When I think about life after these next two years, my chest clenches — with fear, but also anticipation. I’m so excited to begin the rest of the life, even if I’m not exactly sure how.

Matching Tattoos

me!   By Julien-Pierre Campbell

A brisk Saturday, sunny but cool, and we stumble into the tattoo parlor. My usual artist, the stern Igor, sees me and grins. I’m with my newly-minted best friend Ali, and it’s time for a milestone in our friendship: matching tattoos. It was a rushed, giggling decision. I have no regrets.

 

XXX

“I’m getting a tattoo on Saturday,” I had told her.

 

“What? Me too!” Ali said. We grinned at one another across the table in the Queer Resource Center. “At least I’d like to.

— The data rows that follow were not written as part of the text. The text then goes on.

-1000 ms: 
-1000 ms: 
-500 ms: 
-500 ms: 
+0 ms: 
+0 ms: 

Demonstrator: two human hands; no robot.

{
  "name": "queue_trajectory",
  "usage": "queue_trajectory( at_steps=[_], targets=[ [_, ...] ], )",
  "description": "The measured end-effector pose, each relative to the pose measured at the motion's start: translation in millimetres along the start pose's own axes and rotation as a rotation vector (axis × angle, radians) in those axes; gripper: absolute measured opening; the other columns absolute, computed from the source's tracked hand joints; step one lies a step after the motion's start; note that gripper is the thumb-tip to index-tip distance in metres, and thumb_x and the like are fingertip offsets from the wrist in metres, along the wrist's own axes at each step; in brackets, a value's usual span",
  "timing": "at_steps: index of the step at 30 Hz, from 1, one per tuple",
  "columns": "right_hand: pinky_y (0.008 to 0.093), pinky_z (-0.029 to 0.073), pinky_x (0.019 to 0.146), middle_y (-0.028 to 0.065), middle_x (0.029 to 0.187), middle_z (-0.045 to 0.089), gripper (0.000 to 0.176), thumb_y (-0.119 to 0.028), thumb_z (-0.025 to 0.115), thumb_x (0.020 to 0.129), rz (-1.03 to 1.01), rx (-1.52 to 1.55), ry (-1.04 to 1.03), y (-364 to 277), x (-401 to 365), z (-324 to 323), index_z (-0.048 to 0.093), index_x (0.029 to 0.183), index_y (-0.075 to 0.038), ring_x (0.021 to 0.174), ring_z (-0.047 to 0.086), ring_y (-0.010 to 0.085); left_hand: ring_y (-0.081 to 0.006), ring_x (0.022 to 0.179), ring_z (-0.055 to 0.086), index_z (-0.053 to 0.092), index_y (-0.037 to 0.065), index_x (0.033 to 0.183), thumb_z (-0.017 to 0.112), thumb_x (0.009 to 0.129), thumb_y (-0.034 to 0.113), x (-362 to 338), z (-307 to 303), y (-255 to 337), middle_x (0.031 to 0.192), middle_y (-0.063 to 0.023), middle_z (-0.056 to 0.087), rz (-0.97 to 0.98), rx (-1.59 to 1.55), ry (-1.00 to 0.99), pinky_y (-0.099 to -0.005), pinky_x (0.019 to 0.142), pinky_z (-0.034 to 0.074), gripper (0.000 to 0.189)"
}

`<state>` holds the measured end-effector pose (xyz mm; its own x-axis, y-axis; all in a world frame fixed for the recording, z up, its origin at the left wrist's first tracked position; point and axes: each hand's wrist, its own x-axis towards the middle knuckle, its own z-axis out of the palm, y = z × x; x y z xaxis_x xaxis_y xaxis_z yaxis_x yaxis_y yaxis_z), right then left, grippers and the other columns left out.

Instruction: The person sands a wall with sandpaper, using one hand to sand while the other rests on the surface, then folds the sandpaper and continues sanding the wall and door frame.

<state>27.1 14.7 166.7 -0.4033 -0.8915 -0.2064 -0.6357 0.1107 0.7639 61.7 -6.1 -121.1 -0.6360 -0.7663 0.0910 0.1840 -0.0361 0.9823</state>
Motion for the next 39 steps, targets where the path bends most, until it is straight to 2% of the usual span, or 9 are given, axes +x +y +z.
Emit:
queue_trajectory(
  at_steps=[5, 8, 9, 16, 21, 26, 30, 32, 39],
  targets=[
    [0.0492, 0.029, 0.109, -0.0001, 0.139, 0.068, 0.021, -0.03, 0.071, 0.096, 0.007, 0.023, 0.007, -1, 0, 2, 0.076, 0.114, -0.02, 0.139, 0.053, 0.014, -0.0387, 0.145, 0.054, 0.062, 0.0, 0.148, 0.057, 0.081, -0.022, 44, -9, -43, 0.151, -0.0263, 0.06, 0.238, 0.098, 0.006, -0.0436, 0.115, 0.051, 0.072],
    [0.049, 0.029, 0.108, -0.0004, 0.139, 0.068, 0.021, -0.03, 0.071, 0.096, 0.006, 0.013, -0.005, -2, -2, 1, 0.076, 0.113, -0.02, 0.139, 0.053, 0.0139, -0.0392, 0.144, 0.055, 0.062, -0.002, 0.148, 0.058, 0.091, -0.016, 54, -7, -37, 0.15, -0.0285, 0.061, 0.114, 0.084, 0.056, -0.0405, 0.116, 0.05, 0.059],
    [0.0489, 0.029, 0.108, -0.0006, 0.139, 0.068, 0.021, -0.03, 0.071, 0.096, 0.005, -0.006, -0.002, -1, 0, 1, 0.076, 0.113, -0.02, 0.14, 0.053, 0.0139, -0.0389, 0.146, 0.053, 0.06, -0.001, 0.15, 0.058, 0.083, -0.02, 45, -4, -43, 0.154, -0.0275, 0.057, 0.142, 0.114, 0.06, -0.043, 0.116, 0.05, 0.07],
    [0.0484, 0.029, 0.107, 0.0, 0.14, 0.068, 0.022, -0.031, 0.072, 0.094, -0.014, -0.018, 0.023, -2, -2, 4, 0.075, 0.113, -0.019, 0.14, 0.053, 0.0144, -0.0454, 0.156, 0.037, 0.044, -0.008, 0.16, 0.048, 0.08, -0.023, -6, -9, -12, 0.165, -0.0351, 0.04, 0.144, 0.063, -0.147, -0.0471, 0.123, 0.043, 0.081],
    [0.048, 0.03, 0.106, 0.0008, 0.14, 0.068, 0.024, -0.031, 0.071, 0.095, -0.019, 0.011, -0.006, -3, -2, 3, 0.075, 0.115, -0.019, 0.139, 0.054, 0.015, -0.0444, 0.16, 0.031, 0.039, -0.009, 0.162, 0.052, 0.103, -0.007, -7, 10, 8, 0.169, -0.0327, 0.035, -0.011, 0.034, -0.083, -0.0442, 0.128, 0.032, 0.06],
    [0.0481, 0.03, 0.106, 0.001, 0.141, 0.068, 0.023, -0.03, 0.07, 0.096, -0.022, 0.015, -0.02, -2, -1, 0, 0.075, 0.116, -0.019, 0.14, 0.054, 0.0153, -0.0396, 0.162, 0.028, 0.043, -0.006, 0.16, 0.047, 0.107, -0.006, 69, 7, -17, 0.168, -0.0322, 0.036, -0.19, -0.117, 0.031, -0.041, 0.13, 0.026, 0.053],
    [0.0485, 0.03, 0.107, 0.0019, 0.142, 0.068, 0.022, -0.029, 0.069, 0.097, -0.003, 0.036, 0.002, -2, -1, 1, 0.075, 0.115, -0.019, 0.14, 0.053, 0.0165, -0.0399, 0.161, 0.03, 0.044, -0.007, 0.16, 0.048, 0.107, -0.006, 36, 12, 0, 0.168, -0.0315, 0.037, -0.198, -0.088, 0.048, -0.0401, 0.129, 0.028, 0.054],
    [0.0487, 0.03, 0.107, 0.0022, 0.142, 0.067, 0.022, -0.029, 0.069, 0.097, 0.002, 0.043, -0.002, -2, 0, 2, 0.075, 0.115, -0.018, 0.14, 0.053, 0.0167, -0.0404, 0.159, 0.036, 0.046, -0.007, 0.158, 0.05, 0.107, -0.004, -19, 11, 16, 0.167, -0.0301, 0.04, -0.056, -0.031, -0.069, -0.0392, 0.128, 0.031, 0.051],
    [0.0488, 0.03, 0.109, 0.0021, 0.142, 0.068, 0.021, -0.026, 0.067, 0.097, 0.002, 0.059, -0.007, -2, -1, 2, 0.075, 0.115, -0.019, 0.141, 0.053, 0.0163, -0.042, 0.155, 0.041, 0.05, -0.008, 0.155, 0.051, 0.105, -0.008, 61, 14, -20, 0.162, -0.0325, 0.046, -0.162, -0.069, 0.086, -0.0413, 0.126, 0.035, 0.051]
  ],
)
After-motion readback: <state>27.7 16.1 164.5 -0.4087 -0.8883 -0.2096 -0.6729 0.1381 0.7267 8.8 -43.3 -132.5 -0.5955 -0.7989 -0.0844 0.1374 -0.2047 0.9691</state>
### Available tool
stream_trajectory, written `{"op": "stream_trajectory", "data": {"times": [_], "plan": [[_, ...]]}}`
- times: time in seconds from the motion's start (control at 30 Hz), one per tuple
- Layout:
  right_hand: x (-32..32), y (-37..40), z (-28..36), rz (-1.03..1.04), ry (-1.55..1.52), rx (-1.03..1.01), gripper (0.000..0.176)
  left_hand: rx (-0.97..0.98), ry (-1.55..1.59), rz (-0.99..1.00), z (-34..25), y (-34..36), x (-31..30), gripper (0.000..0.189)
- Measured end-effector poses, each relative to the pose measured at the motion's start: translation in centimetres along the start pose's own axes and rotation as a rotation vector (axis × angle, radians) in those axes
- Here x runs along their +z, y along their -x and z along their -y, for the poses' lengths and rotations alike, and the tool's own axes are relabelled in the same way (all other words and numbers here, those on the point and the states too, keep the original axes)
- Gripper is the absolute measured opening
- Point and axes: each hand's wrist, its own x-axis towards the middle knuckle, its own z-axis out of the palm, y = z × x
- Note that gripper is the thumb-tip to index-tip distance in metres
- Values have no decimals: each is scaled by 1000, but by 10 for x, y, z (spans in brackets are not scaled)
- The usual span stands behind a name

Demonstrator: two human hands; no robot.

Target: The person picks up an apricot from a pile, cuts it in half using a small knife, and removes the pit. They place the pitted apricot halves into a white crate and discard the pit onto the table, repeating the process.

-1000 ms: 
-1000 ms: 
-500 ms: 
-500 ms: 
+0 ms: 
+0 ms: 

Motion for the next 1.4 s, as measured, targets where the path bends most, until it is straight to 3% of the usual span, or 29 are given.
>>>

I don’t wanna be that person who gets Hozier lyrics tattooed on them, but…”

 

“What?!” I yelled. “I’m getting Hozier lyrics tattooed!” What were the odds?

 

“From what song?”

 

“‘Nina Cried Power.’ You know those lyrics, ‘The heaven of the human spirit ringing?’ Those are the ones I want.” I felt that certainty down to my bones. The first time I ever head it, I was moved to tears. I knew I needed it on my body, which is a map of my favorite quotes.

 

Ali’s eyes were saucers. “I want lyrics from that song too! ‘It’s not the waking, it’s the rising.’ What the hell?!”

 

Our individual lyrics mean so much to us for so many different reasons. Mine remind me that I am stronger than my depression. My human spirit rings out with all the force of heaven. It does not end.

 

“I know a tattoo guy,” I said, and with that, our plan was set.

XXX

Saturday arrives. Igor draws up our designs using my favorite font, and Ali and I discuss what led us to this moment. We talk about our childhoods, and the trauma we’ve endured. We talk of our paramours and friends. I chug a bottle of water followed by a liter of Coke. We’re buzzing with excitement.

 

Finally, Igor calls us back.

 

We go together, grinning, and I sit down across from my artist. Igor is a funny guy, accented and unsmiling, but he’s always got a chuckle for my terrible jokes.

 

“Are you ready?” he asks.

 

I nod. As the tattoo gun pierces my wrist, I smile through the pain.

 

The heaven of the human spirit is ringing.